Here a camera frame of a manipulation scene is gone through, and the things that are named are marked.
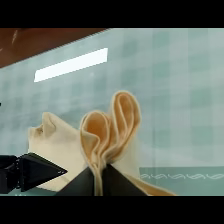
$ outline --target wooden floor
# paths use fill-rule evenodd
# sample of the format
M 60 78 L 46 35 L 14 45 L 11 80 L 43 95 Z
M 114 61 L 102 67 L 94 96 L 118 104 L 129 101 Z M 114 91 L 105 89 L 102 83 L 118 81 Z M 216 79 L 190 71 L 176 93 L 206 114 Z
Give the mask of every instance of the wooden floor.
M 0 68 L 107 28 L 0 28 Z

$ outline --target cream fabric
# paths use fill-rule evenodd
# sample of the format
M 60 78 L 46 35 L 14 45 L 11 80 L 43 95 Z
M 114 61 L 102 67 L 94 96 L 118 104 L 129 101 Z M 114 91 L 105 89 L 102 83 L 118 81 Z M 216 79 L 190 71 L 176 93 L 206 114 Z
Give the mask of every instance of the cream fabric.
M 80 123 L 80 131 L 51 113 L 43 113 L 42 125 L 29 130 L 29 152 L 68 170 L 39 187 L 59 191 L 88 165 L 95 177 L 95 195 L 103 195 L 102 170 L 107 164 L 125 175 L 148 195 L 174 195 L 139 178 L 135 134 L 141 122 L 135 97 L 117 92 L 109 113 L 92 111 Z

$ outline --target cloth
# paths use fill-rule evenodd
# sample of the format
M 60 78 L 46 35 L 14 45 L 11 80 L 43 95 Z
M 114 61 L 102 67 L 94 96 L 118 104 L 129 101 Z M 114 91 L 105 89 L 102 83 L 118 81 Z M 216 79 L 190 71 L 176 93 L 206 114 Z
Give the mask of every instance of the cloth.
M 95 178 L 95 195 L 103 195 L 101 174 L 112 164 L 147 195 L 174 195 L 140 180 L 135 134 L 141 112 L 135 97 L 119 91 L 113 97 L 109 113 L 86 114 L 76 130 L 54 114 L 45 112 L 42 124 L 29 129 L 29 152 L 34 152 L 68 170 L 40 188 L 59 191 L 88 165 Z

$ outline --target plaid pattern
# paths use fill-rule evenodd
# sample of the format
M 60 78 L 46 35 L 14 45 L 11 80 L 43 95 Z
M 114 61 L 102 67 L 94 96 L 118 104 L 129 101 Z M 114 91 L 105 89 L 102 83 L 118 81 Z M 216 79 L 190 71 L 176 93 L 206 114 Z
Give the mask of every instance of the plaid pattern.
M 108 62 L 34 83 L 35 71 L 98 49 Z M 141 105 L 142 167 L 224 165 L 224 29 L 110 29 L 0 69 L 0 154 L 27 152 L 44 111 L 74 127 L 111 96 Z

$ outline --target folded cloth
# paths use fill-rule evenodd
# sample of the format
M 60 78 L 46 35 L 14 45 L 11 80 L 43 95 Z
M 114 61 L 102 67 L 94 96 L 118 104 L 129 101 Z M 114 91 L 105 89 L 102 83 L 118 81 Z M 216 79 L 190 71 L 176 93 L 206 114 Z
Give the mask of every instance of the folded cloth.
M 80 131 L 54 114 L 45 112 L 42 125 L 29 129 L 29 152 L 34 152 L 68 170 L 63 176 L 42 185 L 60 191 L 87 165 L 95 178 L 95 195 L 103 195 L 102 171 L 112 164 L 129 181 L 147 195 L 175 195 L 140 180 L 135 134 L 141 112 L 135 97 L 126 91 L 117 92 L 109 113 L 92 111 L 80 123 Z

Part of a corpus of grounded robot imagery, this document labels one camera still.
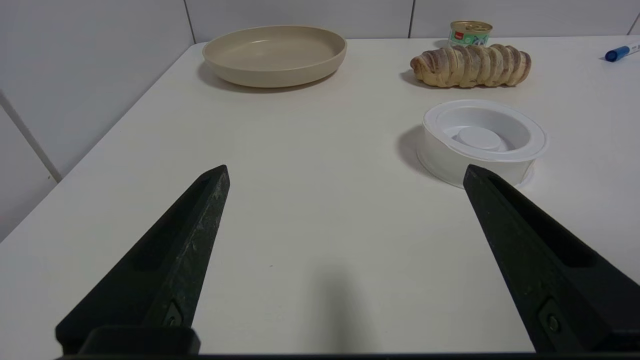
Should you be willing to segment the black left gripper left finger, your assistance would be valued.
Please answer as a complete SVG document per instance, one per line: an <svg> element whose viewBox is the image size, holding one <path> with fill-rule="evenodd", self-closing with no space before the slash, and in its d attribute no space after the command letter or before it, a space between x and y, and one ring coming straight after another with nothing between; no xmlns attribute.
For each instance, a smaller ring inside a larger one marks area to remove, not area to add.
<svg viewBox="0 0 640 360"><path fill-rule="evenodd" d="M195 355L192 328L230 190L202 173L55 327L64 355Z"/></svg>

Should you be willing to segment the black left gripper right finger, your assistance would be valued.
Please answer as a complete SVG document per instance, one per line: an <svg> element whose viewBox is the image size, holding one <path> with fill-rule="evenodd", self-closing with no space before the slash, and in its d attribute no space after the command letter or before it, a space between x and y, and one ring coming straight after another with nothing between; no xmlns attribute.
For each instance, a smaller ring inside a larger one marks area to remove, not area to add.
<svg viewBox="0 0 640 360"><path fill-rule="evenodd" d="M637 353L640 287L498 174L462 186L538 353Z"/></svg>

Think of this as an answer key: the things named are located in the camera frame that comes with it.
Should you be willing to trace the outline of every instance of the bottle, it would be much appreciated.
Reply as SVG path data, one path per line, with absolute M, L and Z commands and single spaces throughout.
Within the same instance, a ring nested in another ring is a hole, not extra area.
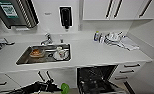
M 96 31 L 94 35 L 94 41 L 98 41 L 98 40 L 99 40 L 99 31 Z
M 104 40 L 105 40 L 105 35 L 101 33 L 99 38 L 99 43 L 104 43 Z

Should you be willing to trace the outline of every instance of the stainless steel sink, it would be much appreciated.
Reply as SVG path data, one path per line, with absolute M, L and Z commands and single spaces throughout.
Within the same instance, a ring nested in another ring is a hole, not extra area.
M 63 60 L 56 60 L 53 57 L 53 54 L 56 52 L 57 47 L 62 47 L 63 50 L 66 50 L 68 53 L 68 57 L 64 58 Z M 31 57 L 30 53 L 34 49 L 45 51 L 44 56 L 43 57 Z M 20 59 L 16 62 L 16 64 L 20 65 L 20 64 L 45 63 L 45 62 L 61 62 L 61 61 L 69 61 L 70 59 L 71 59 L 70 44 L 31 46 L 27 48 L 27 50 L 23 53 Z

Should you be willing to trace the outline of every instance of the white countertop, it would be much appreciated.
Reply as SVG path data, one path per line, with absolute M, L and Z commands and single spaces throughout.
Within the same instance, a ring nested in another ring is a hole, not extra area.
M 0 51 L 0 73 L 40 70 L 66 67 L 84 67 L 98 65 L 113 65 L 129 62 L 151 62 L 149 58 L 140 50 L 128 51 L 126 49 L 100 44 L 93 40 L 73 40 L 64 41 L 70 44 L 71 60 L 60 62 L 46 62 L 35 64 L 17 65 L 21 55 L 29 46 L 37 46 L 39 42 L 16 43 L 15 45 L 6 45 Z

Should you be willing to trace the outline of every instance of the soap dispenser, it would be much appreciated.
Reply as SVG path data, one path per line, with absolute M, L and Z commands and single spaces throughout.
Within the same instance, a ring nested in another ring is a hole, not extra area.
M 66 31 L 72 26 L 71 7 L 60 7 L 60 17 L 62 26 Z

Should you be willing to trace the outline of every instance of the wall-mounted soap dispenser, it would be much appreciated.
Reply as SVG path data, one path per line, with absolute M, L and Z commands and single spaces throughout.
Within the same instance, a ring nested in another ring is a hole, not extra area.
M 31 0 L 0 0 L 0 18 L 8 29 L 11 26 L 33 28 L 38 24 Z
M 69 27 L 72 26 L 71 7 L 60 7 L 60 17 L 62 26 L 68 31 Z

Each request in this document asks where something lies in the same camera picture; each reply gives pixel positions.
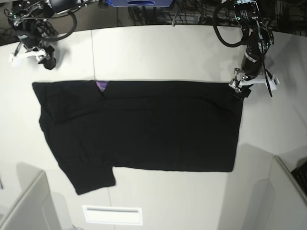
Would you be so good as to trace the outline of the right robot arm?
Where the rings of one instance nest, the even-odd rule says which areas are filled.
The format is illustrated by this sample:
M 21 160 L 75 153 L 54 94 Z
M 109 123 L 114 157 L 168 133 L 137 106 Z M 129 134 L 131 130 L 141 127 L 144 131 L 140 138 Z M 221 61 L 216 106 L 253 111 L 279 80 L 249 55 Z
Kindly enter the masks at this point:
M 77 28 L 75 13 L 93 3 L 94 0 L 19 0 L 10 10 L 5 9 L 12 35 L 19 40 L 9 62 L 16 65 L 26 58 L 34 58 L 44 68 L 54 69 L 57 61 L 51 44 L 69 37 Z M 65 17 L 71 17 L 72 27 L 60 35 L 50 20 Z

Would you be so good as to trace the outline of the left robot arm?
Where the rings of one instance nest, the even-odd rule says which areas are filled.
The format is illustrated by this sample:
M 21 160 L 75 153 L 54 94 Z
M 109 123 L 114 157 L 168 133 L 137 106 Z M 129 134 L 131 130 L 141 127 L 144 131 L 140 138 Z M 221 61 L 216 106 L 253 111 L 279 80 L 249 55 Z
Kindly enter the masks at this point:
M 255 84 L 264 84 L 272 96 L 272 91 L 279 84 L 278 78 L 265 65 L 266 54 L 274 45 L 274 37 L 272 29 L 264 23 L 260 6 L 258 0 L 226 0 L 213 12 L 212 24 L 218 40 L 229 48 L 246 46 L 241 67 L 234 69 L 234 78 L 228 84 L 239 99 L 247 98 Z M 226 42 L 218 30 L 218 13 L 222 9 L 233 10 L 241 26 L 242 38 L 236 43 Z

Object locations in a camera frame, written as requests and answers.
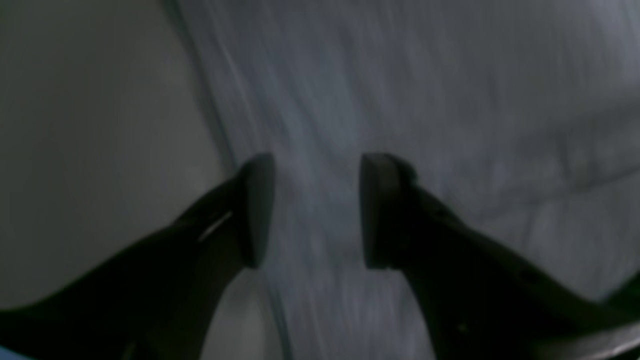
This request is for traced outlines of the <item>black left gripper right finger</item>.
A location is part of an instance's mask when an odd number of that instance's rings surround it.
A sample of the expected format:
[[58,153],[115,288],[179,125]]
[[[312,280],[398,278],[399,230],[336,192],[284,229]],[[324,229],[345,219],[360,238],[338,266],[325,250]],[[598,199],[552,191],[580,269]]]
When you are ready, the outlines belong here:
[[391,153],[359,162],[368,269],[402,273],[437,360],[637,360],[639,279],[587,301],[487,235],[418,184]]

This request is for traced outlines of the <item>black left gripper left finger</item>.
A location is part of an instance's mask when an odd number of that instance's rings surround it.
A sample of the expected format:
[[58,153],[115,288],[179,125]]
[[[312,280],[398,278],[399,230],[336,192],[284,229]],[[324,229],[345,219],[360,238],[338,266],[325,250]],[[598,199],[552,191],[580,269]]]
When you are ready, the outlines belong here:
[[275,158],[259,153],[173,223],[30,305],[2,310],[31,360],[198,360],[226,287],[265,259]]

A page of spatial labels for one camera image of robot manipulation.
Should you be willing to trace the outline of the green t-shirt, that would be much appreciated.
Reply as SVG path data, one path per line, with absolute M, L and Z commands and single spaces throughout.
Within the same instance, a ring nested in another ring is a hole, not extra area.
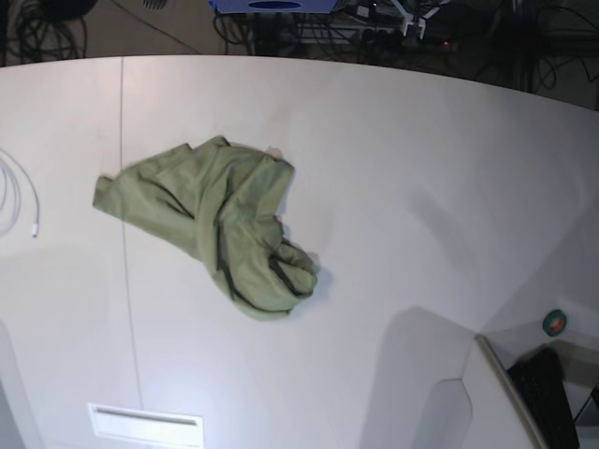
M 217 136 L 98 177 L 93 205 L 201 262 L 246 315 L 278 319 L 317 285 L 313 261 L 285 238 L 276 215 L 294 171 Z

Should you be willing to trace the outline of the black power strip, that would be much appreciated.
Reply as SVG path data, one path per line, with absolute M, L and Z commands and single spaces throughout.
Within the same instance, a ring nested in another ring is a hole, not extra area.
M 367 29 L 361 34 L 360 43 L 368 47 L 388 51 L 455 52 L 460 44 L 441 36 L 404 36 L 399 29 Z

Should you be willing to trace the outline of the green tape roll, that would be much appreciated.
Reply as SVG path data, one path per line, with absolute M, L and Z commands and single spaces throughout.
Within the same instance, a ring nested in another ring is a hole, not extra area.
M 567 316 L 560 310 L 550 311 L 542 322 L 542 328 L 546 335 L 555 338 L 561 335 L 567 326 Z

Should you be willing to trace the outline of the white table slot plate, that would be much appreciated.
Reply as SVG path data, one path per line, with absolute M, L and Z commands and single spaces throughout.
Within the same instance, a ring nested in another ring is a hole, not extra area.
M 203 448 L 203 418 L 88 404 L 98 438 L 165 448 Z

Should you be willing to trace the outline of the black keyboard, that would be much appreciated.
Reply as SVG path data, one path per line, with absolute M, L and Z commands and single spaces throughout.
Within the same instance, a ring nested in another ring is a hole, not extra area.
M 543 347 L 507 371 L 549 448 L 579 448 L 556 351 Z

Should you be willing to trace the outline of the grey laptop edge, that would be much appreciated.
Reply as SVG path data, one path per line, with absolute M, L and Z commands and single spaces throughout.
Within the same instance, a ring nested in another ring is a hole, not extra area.
M 509 377 L 501 360 L 496 355 L 489 340 L 483 335 L 477 335 L 475 342 L 482 355 L 489 363 L 491 370 L 497 377 L 499 384 L 504 392 L 504 395 L 511 404 L 512 411 L 518 417 L 519 426 L 527 435 L 528 446 L 530 448 L 548 448 L 548 445 L 543 437 L 538 425 L 529 412 L 523 399 L 520 397 L 517 388 Z

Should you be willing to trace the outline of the white bracket stand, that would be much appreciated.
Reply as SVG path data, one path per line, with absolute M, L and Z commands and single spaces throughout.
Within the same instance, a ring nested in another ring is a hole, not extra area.
M 399 1 L 391 0 L 391 4 L 402 16 L 402 34 L 404 37 L 423 39 L 428 19 L 449 4 L 448 0 L 431 1 Z

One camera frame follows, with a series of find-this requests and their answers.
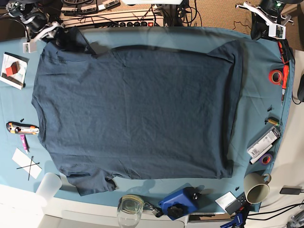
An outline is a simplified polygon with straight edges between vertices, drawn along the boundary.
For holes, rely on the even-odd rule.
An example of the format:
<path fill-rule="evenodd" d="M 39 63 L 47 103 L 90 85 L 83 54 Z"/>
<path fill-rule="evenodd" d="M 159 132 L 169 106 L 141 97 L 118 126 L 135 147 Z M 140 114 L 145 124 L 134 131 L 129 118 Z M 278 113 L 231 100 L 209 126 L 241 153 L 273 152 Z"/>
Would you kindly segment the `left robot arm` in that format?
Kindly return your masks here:
<path fill-rule="evenodd" d="M 298 5 L 301 0 L 262 0 L 259 4 L 253 5 L 249 1 L 238 3 L 236 8 L 249 10 L 251 12 L 252 40 L 269 39 L 284 40 L 286 37 L 286 24 L 293 23 L 291 16 L 283 13 L 284 7 Z"/>

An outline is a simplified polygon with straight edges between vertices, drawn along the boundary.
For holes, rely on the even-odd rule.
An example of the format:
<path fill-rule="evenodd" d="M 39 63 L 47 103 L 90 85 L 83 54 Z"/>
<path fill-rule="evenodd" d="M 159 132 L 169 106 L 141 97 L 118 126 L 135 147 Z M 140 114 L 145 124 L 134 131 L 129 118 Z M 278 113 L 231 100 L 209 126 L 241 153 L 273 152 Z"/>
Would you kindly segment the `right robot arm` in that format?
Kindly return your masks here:
<path fill-rule="evenodd" d="M 62 21 L 50 22 L 49 14 L 41 9 L 41 5 L 34 0 L 8 0 L 5 4 L 1 19 L 9 19 L 21 24 L 25 30 L 22 48 L 24 53 L 37 51 L 37 42 L 54 42 L 63 45 L 65 25 Z"/>

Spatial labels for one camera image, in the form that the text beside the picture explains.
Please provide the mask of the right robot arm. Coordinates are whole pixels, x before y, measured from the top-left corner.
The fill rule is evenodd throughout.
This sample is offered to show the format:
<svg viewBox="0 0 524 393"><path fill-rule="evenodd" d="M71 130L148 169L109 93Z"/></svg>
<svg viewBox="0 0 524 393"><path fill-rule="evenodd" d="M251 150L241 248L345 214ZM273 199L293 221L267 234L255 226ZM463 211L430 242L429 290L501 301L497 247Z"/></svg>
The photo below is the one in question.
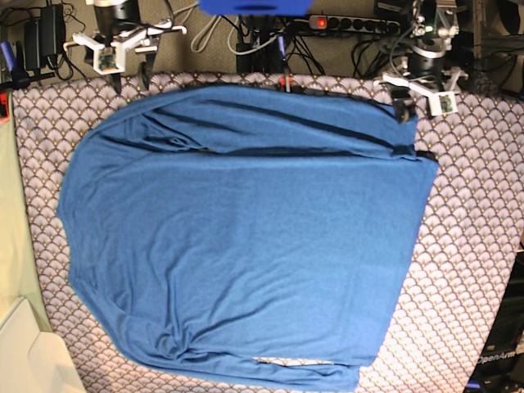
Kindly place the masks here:
<svg viewBox="0 0 524 393"><path fill-rule="evenodd" d="M126 56L133 51L144 56L138 66L138 86L149 89L156 54L163 34L186 34L183 25L174 21L174 10L170 2L165 5L168 18L150 24L142 20L137 1L87 1L94 10L97 30L92 36L78 32L63 44L63 50L72 47L85 49L84 62L107 78L117 92L121 92L120 77L126 71Z"/></svg>

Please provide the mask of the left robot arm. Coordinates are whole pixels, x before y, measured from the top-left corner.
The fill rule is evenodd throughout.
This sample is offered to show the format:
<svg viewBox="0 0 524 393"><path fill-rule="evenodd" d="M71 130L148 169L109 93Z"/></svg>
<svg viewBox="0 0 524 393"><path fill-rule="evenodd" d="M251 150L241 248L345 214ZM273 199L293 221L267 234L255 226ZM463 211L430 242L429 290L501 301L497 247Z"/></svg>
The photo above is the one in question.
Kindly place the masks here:
<svg viewBox="0 0 524 393"><path fill-rule="evenodd" d="M390 87L398 123L415 116L413 95L426 99L431 117L458 111L459 80L468 74L446 60L460 32L456 1L414 1L409 27L387 49L388 67L375 81Z"/></svg>

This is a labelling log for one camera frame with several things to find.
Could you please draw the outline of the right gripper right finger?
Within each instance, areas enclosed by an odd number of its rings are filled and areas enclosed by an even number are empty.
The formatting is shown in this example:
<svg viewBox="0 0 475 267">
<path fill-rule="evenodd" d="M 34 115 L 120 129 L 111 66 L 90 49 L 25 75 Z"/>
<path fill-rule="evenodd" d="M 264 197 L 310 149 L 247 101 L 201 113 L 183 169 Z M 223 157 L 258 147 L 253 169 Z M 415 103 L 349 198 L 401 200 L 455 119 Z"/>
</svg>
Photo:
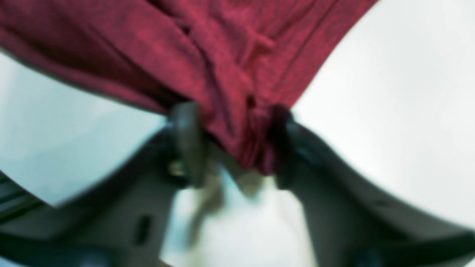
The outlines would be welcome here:
<svg viewBox="0 0 475 267">
<path fill-rule="evenodd" d="M 319 267 L 464 267 L 474 231 L 372 184 L 322 138 L 273 107 L 278 187 L 300 201 Z"/>
</svg>

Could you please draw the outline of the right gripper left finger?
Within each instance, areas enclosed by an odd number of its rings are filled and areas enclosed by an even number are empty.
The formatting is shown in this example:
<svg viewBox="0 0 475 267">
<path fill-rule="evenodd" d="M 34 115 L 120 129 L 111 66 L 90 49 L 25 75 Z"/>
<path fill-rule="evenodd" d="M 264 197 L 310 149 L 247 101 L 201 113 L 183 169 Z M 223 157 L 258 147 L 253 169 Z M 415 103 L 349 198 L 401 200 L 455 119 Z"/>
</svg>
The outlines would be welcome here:
<svg viewBox="0 0 475 267">
<path fill-rule="evenodd" d="M 205 172 L 200 108 L 188 102 L 119 170 L 59 207 L 1 173 L 1 257 L 24 267 L 157 267 L 175 194 L 202 186 Z"/>
</svg>

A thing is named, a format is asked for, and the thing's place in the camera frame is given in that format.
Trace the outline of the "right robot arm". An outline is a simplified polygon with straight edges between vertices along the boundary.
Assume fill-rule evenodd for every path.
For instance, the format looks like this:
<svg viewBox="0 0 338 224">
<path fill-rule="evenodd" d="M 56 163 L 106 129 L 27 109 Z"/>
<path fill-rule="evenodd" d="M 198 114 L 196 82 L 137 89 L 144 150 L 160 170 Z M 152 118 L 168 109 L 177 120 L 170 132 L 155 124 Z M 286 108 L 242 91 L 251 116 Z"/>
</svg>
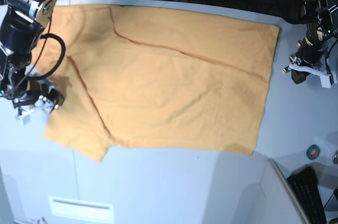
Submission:
<svg viewBox="0 0 338 224">
<path fill-rule="evenodd" d="M 43 81 L 51 76 L 65 57 L 65 43 L 50 33 L 52 13 L 57 0 L 1 0 L 7 11 L 1 21 L 1 97 L 12 102 L 18 115 L 42 109 L 53 111 L 64 102 L 64 96 Z M 32 50 L 39 40 L 56 40 L 61 54 L 50 71 L 33 76 Z"/>
</svg>

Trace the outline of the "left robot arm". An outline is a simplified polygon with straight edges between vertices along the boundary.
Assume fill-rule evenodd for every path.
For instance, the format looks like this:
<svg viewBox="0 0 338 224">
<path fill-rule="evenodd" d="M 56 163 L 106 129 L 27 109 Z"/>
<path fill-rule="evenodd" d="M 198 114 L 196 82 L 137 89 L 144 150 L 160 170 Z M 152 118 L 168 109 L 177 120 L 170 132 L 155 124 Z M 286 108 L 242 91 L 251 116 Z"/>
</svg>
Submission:
<svg viewBox="0 0 338 224">
<path fill-rule="evenodd" d="M 327 46 L 331 38 L 337 37 L 337 0 L 297 0 L 304 8 L 304 14 L 290 18 L 280 0 L 275 0 L 282 19 L 290 24 L 307 26 L 304 38 L 297 44 L 297 52 L 289 57 L 289 65 L 283 74 L 290 73 L 292 81 L 300 84 L 309 75 L 319 77 L 323 88 L 337 83 L 335 71 L 329 66 L 332 48 Z"/>
</svg>

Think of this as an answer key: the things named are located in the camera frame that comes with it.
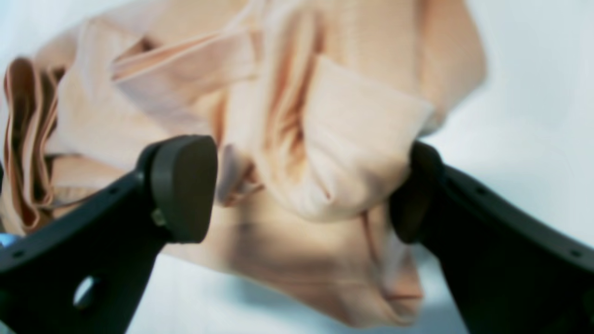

Problem — Search the records for the string "labels" and return every line in which it occurs.

Task output —
Part of a corpus of grounded robot imagery, this document labels one camera still.
A page of spatial labels for one camera image of robot manipulation.
Spatial labels for one camera image, in the form that the text beside the picture explains.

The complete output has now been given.